When Kelsey and I first began traveling in Indonesia, our trip through northern Vietnam (which we’d debated even doing!) seemed ages away. But before we knew it, we were saying goodbye to our boyfriends and meeting up again for the tail end of the journey, through the North and Hong Kong. Our first stop was Hoi An, a charming beach town in central Vietnam known for its custom tailors and leather shops. We proved great customers, walking with a combined haul of two leather duffel bags, a messenger bag, two dresses, and five pairs of shoes. With all this and our yoga mats still in tow, we’re definitely pushing the limits of the term “carry-on.”
After Hoi An, we headed further north to Hanoi, a cultural gem of a city booming with art galleries, museums, and endless street food. Even with its cooler weather, Hanoi ended up being one of our favorite cities. The cuisine there was some of the best we’ve had in Vietnam–we were able to take a street food tour lasting a total of four hours and still had dishes to hunt down the next day.

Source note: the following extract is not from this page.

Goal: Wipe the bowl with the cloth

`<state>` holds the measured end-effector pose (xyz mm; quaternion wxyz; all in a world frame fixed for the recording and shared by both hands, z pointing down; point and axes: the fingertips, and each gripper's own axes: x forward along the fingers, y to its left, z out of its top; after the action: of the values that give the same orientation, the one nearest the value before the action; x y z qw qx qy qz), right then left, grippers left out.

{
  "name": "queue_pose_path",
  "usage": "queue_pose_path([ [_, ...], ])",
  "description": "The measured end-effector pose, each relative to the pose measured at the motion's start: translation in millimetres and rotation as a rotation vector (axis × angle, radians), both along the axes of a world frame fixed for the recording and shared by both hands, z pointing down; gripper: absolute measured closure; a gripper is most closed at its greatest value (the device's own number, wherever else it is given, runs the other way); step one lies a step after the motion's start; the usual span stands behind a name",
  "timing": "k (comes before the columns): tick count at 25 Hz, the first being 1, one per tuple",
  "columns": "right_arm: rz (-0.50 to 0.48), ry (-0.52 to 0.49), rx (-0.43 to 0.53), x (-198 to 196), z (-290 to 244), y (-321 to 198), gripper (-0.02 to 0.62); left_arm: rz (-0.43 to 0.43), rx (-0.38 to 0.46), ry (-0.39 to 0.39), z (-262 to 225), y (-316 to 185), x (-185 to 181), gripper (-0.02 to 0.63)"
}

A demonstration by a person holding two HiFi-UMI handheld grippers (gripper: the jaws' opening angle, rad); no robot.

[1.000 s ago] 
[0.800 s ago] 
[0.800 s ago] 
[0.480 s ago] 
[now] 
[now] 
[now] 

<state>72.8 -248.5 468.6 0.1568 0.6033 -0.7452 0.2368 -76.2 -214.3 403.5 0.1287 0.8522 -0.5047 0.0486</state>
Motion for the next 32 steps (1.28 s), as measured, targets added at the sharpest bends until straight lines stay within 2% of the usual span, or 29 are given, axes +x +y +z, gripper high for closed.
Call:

Some of our favorites were: vermicelli noodles with grilled pork, crab spring rolls, pho (classic beef noodle soup), fresh spring rolls with turmeric-fried fish, steamed buns (just plain, so pillowy!) banana flower salad, coconut rice wine, banh mi sandwiches with egg and green papaya, roasted duck, sweet rice cakes, local fruits, egg coffee (sweet and custardy–much better than it sounds!) and fresh rice paper with shrimp, fish sauce and herbs you just can’t find in the US. It’s safe to say we’ve officially undone all of the progress we made at yoga school in Indonesia.
From Hanoi, we took a side trip to Halong Bay, a must-see if you’re in the region. We spent the night on a junk boat with a great group of people. There were Robert and Kent, the fabulous gay couple from Bordeaux who had retired early to travel the world, some Spanish women who drank us all under the table, two handsome artists from Paris who charmed just about everyone, and the sweetest, friendliest old Canadian ladies we’ve ever met. In between meals (which were early & often), we went kayaking through the limestone peaks, visited a floating fishing village, and hiked through a gigantic cave with some very interesting rock formations. The weather was not ideal, but the fog hanging over the limestone peaks and on the water was eerily beautiful.
After spending our last week in northern Vietnam, Kelsey and I have finally arrived at our final stop in Hong Kong, where we’ve initiated the re-Westernization process before heading home. Nearly two months of traveling through third-world countries has made four days in Hong Kong a blissful vacation from questionable food ingredients, frustrating language barriers and unspeakable toilet conditions. A perfect collide of Eastern and Western cultures, Hong Kong has been incredible; Kelsey and I have agreed that if we were single, we’d both be canceling our return flights home.
At times the transition has been startling: Public transportation?! Huh? Where are all of the crazy Vietnamese women dragging us into their shops? And why are there not entire families living in the back of the restaurants? Driving in from the airport, our mouths hung agape as we marveled at the beautiful buildings along the waterfront. “What are those luxurious structures?!” we asked our cab driver. “Government housing,” he replied. Projects! Yep, definitely been traveling for too long. Luckily we have a couple more days in Hong Kong to better prepare us for our release back into the Western world. America here we come!